Write down the whole listing below again without changing a word.

[Start of Attachment]

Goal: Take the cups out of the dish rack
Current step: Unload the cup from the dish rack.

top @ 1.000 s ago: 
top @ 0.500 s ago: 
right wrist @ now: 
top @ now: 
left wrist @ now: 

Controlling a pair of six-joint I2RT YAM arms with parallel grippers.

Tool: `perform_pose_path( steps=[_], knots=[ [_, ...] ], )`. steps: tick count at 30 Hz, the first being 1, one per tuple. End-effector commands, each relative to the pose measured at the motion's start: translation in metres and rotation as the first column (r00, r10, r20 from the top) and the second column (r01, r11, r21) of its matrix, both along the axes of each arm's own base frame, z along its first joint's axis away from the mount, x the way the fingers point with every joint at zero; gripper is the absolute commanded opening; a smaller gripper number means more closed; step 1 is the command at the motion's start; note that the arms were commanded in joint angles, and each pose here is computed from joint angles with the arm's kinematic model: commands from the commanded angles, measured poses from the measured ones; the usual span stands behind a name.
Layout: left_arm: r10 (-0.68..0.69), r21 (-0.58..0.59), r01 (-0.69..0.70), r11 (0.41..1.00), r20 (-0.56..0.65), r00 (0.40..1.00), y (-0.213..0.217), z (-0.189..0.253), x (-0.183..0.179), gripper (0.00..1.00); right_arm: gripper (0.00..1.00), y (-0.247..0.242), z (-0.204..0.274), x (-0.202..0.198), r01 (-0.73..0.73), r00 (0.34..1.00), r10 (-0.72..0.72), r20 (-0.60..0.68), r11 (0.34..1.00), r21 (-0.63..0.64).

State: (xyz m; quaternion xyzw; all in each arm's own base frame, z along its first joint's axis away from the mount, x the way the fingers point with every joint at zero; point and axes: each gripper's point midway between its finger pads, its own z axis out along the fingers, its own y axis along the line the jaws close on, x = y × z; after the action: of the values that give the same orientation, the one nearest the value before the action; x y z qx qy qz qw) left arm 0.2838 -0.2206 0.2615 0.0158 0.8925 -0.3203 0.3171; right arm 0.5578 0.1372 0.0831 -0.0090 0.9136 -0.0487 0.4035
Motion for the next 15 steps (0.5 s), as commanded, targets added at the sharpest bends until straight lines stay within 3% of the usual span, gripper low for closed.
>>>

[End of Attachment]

_TASK RESPONSE_:
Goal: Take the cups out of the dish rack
Current step: Unload the cup from the dish rack.

top @ 1.000 s ago: 
top @ 0.500 s ago: 
right wrist @ now: 
top @ now: 
left wrist @ now: 

Controlling a pair of six-joint I2RT YAM arms with parallel grippers.

Tool: `perform_pose_path( steps=[_], knots=[ [_, ...] ], )`. steps: tick count at 30 Hz, the first being 1, one per tuple. End-effector commands, each relative to the pose measured at the motion's start: translation in metres and rotation as the first column (r00, r10, r20 from the top) and the second column (r01, r11, r21) of its matrix, both along the axes of each arm's own base frame, z along its first joint's axis away from the mount, x the way the fingers point with every joint at zero; gripper is the absolute commanded opening; a smaller gripper number means more closed; step 1 is the command at the motion's start; note that the arms were commanded in joint angles, and each pose here is computed from joint angles with the arm's kinematic model: commands from the commanded angles, measured poses from the measured ones; the usual span stands behind a name.
Layout: left_arm: r10 (-0.68..0.69), r21 (-0.58..0.59), r01 (-0.69..0.70), r11 (0.41..1.00), r20 (-0.56..0.65), r00 (0.40..1.00), y (-0.213..0.217), z (-0.189..0.253), x (-0.183..0.179), gripper (0.00..1.00); right_arm: gripper (0.00..1.00), y (-0.247..0.242), z (-0.204..0.274), x (-0.202..0.198), r01 (-0.73..0.73), r00 (0.34..1.00), r10 (-0.72..0.72), r20 (-0.60..0.68), r11 (0.34..1.00), r21 (-0.63..0.64).

State: (xyz m; quaternion xyzw; all in each arm's own base frame, z along its first joint's axis away from the mount, x the way the fingers point with every joint at zero; point and axes: each gripper's point midway between its finger pads, its own z axis out along the fingers, its own y axis along the line the jaws close on, x = y × z; after the action: of the values that give the same orientation, the one nearest the value before the action; x y z qx qy qz qw) left arm 0.2838 -0.2206 0.2615 0.0158 0.8925 -0.3203 0.3171; right arm 0.5578 0.1372 0.0831 -0.0090 0.9136 -0.0487 0.4035
Motion for the next 15 steps (0.5 s), as commanded, targets added at the sharpest bends until straight lines stay within 3% of the usual span, gripper low for closed.
>>>

That finishes the output for this exercise.